**ASSIGNMENT:** Nothing in the records may be left out or altered; reproduce them all exactly.

-- INPUT FOR THIS TASK follows --

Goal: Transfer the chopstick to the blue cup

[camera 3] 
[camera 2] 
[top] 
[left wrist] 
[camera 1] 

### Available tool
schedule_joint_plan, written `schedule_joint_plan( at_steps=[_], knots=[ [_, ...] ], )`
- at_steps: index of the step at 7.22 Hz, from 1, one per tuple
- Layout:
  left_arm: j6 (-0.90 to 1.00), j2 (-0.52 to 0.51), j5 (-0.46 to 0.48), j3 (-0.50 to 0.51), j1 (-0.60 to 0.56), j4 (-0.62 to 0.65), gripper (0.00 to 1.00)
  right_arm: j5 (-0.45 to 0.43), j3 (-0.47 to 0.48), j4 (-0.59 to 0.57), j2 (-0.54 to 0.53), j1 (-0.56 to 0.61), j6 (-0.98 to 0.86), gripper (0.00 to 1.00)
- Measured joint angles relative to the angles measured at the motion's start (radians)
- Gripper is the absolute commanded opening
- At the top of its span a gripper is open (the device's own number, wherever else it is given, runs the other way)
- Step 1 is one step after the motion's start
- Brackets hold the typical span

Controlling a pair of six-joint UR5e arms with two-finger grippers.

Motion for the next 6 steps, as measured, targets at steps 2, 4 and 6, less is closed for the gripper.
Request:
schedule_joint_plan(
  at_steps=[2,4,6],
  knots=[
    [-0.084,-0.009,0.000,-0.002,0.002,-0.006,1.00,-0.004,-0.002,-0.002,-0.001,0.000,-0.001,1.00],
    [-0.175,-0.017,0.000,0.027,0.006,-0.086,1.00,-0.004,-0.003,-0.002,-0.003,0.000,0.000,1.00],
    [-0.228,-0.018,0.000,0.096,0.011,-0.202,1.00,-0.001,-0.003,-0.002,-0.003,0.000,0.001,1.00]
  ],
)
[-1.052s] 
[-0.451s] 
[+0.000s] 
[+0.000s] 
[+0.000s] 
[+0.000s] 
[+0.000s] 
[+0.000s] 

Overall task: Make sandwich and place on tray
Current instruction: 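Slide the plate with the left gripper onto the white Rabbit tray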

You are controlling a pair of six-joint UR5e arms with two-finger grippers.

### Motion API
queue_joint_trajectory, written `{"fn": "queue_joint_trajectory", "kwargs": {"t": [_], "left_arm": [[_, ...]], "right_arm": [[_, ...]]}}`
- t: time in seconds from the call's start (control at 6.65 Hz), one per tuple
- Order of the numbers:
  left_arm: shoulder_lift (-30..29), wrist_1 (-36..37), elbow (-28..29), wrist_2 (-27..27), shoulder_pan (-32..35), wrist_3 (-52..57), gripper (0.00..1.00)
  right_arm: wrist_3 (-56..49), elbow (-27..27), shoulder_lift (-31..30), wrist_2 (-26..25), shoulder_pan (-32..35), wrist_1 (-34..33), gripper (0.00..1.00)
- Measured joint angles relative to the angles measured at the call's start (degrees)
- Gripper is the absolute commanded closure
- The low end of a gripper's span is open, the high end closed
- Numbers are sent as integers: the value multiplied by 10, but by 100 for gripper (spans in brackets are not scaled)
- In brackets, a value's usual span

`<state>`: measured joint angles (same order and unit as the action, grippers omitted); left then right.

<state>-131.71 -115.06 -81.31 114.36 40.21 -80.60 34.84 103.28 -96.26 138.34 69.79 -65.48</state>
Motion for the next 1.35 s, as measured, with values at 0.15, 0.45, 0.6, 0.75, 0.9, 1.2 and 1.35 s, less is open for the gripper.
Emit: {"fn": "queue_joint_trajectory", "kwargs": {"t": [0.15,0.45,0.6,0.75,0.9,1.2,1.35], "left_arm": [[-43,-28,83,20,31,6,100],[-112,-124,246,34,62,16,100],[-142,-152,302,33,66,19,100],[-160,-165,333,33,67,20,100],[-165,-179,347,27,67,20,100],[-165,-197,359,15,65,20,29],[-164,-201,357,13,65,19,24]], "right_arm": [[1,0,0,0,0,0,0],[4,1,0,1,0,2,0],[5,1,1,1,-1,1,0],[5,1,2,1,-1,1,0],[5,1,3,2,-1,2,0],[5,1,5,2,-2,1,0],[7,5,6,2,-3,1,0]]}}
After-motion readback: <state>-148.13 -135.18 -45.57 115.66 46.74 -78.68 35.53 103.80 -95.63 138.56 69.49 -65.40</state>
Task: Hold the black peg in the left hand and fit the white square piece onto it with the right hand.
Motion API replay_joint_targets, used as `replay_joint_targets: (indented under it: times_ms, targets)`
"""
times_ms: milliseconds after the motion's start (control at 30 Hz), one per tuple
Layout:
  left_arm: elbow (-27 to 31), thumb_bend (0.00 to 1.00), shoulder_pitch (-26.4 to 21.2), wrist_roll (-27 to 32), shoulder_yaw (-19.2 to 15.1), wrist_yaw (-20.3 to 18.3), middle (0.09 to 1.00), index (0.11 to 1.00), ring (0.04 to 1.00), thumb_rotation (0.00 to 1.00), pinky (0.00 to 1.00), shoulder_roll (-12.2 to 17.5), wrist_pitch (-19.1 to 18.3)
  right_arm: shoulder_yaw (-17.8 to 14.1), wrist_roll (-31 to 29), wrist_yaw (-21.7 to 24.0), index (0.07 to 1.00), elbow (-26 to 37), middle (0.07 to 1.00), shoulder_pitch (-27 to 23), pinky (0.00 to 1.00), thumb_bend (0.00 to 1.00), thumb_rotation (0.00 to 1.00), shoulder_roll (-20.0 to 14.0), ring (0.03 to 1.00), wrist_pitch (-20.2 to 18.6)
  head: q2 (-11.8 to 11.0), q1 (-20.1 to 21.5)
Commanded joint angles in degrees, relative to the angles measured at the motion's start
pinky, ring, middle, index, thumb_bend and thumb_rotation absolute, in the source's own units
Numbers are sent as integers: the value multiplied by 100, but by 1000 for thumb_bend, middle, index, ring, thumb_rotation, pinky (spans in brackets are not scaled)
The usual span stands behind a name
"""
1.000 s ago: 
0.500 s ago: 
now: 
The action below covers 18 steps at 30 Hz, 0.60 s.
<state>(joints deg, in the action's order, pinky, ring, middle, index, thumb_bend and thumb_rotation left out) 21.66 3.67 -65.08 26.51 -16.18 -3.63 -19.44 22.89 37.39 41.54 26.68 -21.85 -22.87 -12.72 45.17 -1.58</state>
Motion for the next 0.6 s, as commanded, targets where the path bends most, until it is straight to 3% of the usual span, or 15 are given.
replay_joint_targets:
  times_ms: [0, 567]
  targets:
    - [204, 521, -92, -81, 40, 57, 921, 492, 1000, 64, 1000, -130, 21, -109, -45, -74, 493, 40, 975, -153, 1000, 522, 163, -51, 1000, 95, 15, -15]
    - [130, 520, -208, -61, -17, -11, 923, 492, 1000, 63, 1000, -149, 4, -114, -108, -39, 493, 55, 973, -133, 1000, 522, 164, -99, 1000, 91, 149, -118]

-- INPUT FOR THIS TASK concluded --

**COMPLETED EXERCISE:**
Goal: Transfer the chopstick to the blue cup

[camera 3] 
[camera 2] 
[top] 
[left wrist] 
[camera 1] 

### Available tool
schedule_joint_plan, written `schedule_joint_plan( at_steps=[_], knots=[ [_, ...] ], )`
- at_steps: index of the step at 7.22 Hz, from 1, one per tuple
- Layout:
  left_arm: j6 (-0.90 to 1.00), j2 (-0.52 to 0.51), j5 (-0.46 to 0.48), j3 (-0.50 to 0.51), j1 (-0.60 to 0.56), j4 (-0.62 to 0.65), gripper (0.00 to 1.00)
  right_arm: j5 (-0.45 to 0.43), j3 (-0.47 to 0.48), j4 (-0.59 to 0.57), j2 (-0.54 to 0.53), j1 (-0.56 to 0.61), j6 (-0.98 to 0.86), gripper (0.00 to 1.00)
- Measured joint angles relative to the angles measured at the motion's start (radians)
- Gripper is the absolute commanded opening
- At the top of its span a gripper is open (the device's own number, wherever else it is given, runs the other way)
- Step 1 is one step after the motion's start
- Brackets hold the typical span

Controlling a pair of six-joint UR5e arms with two-finger grippers.

Motion for the next 6 steps, as measured, targets at steps 2, 4 and 6, less is closed for the gripper.
Request:
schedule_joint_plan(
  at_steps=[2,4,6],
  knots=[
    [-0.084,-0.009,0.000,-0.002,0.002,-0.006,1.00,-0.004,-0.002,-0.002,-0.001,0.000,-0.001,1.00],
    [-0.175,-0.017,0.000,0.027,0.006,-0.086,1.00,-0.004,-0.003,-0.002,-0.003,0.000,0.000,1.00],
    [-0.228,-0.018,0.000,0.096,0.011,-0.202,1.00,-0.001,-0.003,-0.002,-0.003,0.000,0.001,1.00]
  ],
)
[-1.052s] 
[-0.451s] 
[+0.000s] 
[+0.000s] 
[+0.000s] 
[+0.000s] 
[+0.000s] 
[+0.000s] 

Overall task: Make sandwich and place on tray
Current instruction: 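Slide the plate with the left gripper onto the white Rabbit tray
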
You are controlling a pair of six-joint UR5e arms with two-finger grippers.

### Motion API
queue_joint_trajectory, written `{"fn": "queue_joint_trajectory", "kwargs": {"t": [_], "left_arm": [[_, ...]], "right_arm": [[_, ...]]}}`
- t: time in seconds from the call's start (control at 6.65 Hz), one per tuple
- Order of the numbers:
  left_arm: shoulder_lift (-30..29), wrist_1 (-36..37), elbow (-28..29), wrist_2 (-27..27), shoulder_pan (-32..35), wrist_3 (-52..57), gripper (0.00..1.00)
  right_arm: wrist_3 (-56..49), elbow (-27..27), shoulder_lift (-31..30), wrist_2 (-26..25), shoulder_pan (-32..35), wrist_1 (-34..33), gripper (0.00..1.00)
- Measured joint angles relative to the angles measured at the call's start (degrees)
- Gripper is the absolute commanded closure
- The low end of a gripper's span is open, the high end closed
- Numbers are sent as integers: the value multiplied by 10, but by 100 for gripper (spans in brackets are not scaled)
- In brackets, a value's usual span

`<state>`: measured joint angles (same order and unit as the action, grippers omitted); left then right.

<state>-131.71 -115.06 -81.31 114.36 40.21 -80.60 34.84 103.28 -96.26 138.34 69.79 -65.48</state>
Motion for the next 1.35 s, as measured, with values at 0.15, 0.45, 0.6, 0.75, 0.9, 1.2 and 1.35 s, less is open for the gripper.
Emit: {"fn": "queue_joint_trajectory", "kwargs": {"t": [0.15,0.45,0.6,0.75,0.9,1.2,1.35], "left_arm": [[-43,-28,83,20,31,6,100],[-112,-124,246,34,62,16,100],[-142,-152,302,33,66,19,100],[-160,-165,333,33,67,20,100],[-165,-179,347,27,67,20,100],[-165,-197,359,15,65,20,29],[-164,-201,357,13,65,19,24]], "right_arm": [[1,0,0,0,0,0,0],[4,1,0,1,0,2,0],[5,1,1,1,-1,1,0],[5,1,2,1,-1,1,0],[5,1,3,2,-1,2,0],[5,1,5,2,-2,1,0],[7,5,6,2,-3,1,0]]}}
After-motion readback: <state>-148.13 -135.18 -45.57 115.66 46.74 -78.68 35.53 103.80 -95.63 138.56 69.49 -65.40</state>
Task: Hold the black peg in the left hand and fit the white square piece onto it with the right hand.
Motion API replay_joint_targets, used as `replay_joint_targets: (indented under it: times_ms, targets)`
"""
times_ms: milliseconds after the motion's start (control at 30 Hz), one per tuple
Layout:
  left_arm: elbow (-27 to 31), thumb_bend (0.00 to 1.00), shoulder_pitch (-26.4 to 21.2), wrist_roll (-27 to 32), shoulder_yaw (-19.2 to 15.1), wrist_yaw (-20.3 to 18.3), middle (0.09 to 1.00), index (0.11 to 1.00), ring (0.04 to 1.00), thumb_rotation (0.00 to 1.00), pinky (0.00 to 1.00), shoulder_roll (-12.2 to 17.5), wrist_pitch (-19.1 to 18.3)
  right_arm: shoulder_yaw (-17.8 to 14.1), wrist_roll (-31 to 29), wrist_yaw (-21.7 to 24.0), index (0.07 to 1.00), elbow (-26 to 37), middle (0.07 to 1.00), shoulder_pitch (-27 to 23), pinky (0.00 to 1.00), thumb_bend (0.00 to 1.00), thumb_rotation (0.00 to 1.00), shoulder_roll (-20.0 to 14.0), ring (0.03 to 1.00), wrist_pitch (-20.2 to 18.6)
  head: q2 (-11.8 to 11.0), q1 (-20.1 to 21.5)
Commanded joint angles in degrees, relative to the angles measured at the motion's start
pinky, ring, middle, index, thumb_bend and thumb_rotation absolute, in the source's own units
Numbers are sent as integers: the value multiplied by 100, but by 1000 for thumb_bend, middle, index, ring, thumb_rotation, pinky (spans in brackets are not scaled)
The usual span stands behind a name
"""
1.000 s ago: 
0.500 s ago: 
now: 
The action below covers 18 steps at 30 Hz, 0.60 s.
<state>(joints deg, in the action's order, pinky, ring, middle, index, thumb_bend and thumb_rotation left out) 21.66 3.67 -65.08 26.51 -16.18 -3.63 -19.44 22.89 37.39 41.54 26.68 -21.85 -22.87 -12.72 45.17 -1.58</state>
Motion for the next 0.6 s, as commanded, targets where the path bends most, until it is straight to 3% of the usual span, or 15 are given.
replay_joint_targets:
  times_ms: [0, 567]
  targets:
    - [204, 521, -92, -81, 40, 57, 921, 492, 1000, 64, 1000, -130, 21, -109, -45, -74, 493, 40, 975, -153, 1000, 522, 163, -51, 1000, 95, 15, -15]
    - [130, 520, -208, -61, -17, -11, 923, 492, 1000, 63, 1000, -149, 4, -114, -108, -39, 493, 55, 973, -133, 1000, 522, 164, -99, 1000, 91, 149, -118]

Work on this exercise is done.